* Action item
Once the line holding "Coordinates below refer" is found in the entries below, transcribe exactly every line up to and including the one holding "Ground bag of", but leave out the pictures.
....................
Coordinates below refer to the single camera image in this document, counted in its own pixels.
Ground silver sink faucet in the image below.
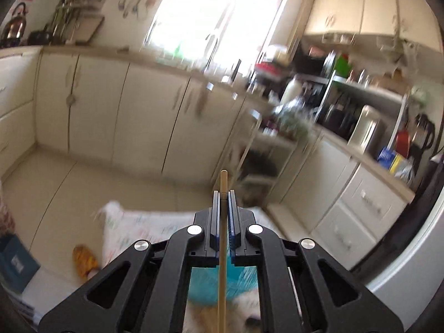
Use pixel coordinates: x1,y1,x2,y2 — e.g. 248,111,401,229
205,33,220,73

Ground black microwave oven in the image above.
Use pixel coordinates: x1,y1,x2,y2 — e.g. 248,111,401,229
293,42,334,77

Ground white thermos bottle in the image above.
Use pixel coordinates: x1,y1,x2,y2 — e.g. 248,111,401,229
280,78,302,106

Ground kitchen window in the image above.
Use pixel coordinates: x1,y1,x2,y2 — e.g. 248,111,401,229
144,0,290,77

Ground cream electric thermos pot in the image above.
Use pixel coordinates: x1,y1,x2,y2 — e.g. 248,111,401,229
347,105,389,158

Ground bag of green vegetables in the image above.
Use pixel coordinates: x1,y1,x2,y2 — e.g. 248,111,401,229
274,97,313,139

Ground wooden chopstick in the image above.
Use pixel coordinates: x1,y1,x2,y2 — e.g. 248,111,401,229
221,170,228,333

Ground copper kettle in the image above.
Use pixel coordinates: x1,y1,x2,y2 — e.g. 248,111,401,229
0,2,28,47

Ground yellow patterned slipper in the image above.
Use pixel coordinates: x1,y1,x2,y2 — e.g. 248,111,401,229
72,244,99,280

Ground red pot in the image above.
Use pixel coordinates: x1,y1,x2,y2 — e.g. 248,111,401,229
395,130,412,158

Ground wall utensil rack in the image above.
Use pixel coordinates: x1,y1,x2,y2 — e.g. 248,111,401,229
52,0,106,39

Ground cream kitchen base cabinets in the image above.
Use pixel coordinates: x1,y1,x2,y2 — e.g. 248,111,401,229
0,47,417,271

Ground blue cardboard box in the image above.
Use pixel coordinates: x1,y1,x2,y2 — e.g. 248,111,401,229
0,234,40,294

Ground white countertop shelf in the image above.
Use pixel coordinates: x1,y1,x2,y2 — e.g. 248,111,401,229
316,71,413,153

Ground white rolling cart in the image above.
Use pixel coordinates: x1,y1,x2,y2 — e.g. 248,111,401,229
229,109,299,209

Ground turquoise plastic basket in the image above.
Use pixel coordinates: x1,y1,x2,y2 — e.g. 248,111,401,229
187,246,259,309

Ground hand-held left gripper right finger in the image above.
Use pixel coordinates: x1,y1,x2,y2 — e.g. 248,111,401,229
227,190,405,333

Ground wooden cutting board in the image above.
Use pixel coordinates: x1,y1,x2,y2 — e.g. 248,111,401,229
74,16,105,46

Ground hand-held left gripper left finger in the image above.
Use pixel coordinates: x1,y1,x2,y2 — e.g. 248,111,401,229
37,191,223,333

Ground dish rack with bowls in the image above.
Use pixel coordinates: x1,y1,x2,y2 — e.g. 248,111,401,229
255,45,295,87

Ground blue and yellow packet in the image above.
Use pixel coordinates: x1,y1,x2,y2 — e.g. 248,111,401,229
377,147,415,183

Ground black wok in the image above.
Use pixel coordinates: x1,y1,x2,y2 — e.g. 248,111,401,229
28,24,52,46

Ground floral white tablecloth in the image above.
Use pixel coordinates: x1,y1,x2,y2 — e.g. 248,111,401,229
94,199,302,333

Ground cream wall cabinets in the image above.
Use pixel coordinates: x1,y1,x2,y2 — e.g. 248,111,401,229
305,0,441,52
....................
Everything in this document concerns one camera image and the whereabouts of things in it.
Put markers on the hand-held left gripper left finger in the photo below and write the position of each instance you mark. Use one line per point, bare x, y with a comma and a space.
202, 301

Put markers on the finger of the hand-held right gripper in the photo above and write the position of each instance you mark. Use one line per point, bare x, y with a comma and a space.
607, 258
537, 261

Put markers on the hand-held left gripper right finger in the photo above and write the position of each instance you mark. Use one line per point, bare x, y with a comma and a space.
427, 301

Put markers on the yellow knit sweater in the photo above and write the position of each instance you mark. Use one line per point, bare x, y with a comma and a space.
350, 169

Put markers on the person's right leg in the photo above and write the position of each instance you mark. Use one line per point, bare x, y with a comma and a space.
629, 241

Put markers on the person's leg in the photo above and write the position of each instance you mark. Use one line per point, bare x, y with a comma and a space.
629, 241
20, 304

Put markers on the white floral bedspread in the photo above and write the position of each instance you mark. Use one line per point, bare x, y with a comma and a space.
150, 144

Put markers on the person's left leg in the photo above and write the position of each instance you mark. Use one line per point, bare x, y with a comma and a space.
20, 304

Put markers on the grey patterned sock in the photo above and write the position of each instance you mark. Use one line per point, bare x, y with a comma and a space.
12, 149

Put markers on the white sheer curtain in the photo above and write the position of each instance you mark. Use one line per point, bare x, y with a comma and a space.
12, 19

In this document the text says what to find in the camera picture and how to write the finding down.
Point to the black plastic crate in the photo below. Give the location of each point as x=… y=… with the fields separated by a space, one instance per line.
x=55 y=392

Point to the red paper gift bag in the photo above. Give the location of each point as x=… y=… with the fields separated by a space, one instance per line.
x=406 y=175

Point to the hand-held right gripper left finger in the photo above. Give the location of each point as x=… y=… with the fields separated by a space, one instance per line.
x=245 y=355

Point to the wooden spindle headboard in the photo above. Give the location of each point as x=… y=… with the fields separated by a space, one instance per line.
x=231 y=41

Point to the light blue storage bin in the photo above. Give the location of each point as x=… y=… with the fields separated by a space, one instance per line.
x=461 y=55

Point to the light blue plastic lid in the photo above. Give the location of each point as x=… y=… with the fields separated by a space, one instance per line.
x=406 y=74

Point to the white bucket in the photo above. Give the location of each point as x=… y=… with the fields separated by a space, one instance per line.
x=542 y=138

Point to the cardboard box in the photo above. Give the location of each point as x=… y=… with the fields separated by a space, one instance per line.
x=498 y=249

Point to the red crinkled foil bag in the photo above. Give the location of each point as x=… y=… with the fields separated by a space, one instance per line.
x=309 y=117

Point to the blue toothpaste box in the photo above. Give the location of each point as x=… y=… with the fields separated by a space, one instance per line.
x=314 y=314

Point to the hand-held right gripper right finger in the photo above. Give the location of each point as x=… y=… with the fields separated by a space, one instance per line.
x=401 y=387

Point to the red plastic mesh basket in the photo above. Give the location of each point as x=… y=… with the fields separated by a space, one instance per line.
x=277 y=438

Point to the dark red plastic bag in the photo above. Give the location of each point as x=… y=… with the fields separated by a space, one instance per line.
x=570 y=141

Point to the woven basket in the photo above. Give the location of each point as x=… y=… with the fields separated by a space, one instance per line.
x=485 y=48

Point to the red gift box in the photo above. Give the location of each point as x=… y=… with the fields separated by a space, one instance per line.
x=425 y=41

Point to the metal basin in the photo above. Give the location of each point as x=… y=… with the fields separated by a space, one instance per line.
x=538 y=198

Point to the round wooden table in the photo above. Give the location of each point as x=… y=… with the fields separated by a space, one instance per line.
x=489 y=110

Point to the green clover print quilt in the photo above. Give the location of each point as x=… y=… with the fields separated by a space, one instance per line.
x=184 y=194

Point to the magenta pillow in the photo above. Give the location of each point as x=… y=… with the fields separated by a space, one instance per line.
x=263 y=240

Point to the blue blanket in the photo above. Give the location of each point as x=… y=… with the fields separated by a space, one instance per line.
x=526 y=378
....................
* Your response
Coordinates below refer to the single camera image in this document, counted in its own pixels.
Ground silver sink faucet in the image below.
Use pixel coordinates: x1,y1,x2,y2 — e.g. 248,111,401,229
205,33,220,73

Ground black microwave oven in the image above.
Use pixel coordinates: x1,y1,x2,y2 — e.g. 248,111,401,229
293,42,334,77

Ground white thermos bottle in the image above.
Use pixel coordinates: x1,y1,x2,y2 — e.g. 248,111,401,229
280,78,302,106

Ground kitchen window in the image above.
Use pixel coordinates: x1,y1,x2,y2 — e.g. 248,111,401,229
144,0,290,77

Ground cream electric thermos pot in the image above.
Use pixel coordinates: x1,y1,x2,y2 — e.g. 248,111,401,229
347,105,389,158

Ground bag of green vegetables in the image above.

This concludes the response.